**Exercise description**
Word for word, restate the lines from the one holding "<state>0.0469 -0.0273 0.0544" through the end of the data below, including both endpoints and nothing more.
(Beginning of Input data)
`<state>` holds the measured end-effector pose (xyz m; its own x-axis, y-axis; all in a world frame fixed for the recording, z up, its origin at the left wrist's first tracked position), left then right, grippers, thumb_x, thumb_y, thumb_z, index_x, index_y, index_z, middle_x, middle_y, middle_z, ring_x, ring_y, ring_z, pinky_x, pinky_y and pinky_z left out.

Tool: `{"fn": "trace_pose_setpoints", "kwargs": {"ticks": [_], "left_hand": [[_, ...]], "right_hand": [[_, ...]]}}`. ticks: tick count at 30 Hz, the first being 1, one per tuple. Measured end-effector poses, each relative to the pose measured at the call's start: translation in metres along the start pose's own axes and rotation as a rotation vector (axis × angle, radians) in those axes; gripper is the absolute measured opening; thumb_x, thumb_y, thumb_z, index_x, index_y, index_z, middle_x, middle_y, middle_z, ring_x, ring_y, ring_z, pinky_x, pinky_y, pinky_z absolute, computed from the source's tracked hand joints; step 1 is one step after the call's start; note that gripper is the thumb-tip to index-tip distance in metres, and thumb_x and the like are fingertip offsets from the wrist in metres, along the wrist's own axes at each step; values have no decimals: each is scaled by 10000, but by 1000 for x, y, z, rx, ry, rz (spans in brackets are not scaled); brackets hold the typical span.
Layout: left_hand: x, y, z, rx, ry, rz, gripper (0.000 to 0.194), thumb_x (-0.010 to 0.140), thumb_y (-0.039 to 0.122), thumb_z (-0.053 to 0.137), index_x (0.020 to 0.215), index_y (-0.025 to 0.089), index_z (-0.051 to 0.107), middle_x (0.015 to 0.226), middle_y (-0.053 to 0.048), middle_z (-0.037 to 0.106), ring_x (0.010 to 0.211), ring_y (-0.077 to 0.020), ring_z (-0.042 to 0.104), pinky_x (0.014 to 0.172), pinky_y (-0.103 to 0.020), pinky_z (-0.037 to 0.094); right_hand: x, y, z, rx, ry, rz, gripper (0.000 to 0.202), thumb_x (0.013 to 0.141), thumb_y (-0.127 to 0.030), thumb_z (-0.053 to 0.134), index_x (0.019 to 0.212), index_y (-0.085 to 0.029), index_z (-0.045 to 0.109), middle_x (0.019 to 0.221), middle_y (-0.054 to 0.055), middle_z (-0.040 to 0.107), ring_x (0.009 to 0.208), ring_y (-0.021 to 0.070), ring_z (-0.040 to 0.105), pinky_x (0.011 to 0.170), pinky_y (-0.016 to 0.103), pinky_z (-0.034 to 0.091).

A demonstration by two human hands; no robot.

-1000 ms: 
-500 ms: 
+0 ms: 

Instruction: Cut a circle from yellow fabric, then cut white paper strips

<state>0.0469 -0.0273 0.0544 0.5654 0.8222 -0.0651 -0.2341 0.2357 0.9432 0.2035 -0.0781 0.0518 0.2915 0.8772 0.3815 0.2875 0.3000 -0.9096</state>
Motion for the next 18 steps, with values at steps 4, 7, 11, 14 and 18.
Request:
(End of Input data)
**Exercise answer**
<state>0.0469 -0.0273 0.0544 0.5654 0.8222 -0.0651 -0.2341 0.2357 0.9432 0.2035 -0.0781 0.0518 0.2915 0.8772 0.3815 0.2875 0.3000 -0.9096</state>
Motion for the next 18 steps, with values at steps 4, 7, 11, 14 and 18.
Request:

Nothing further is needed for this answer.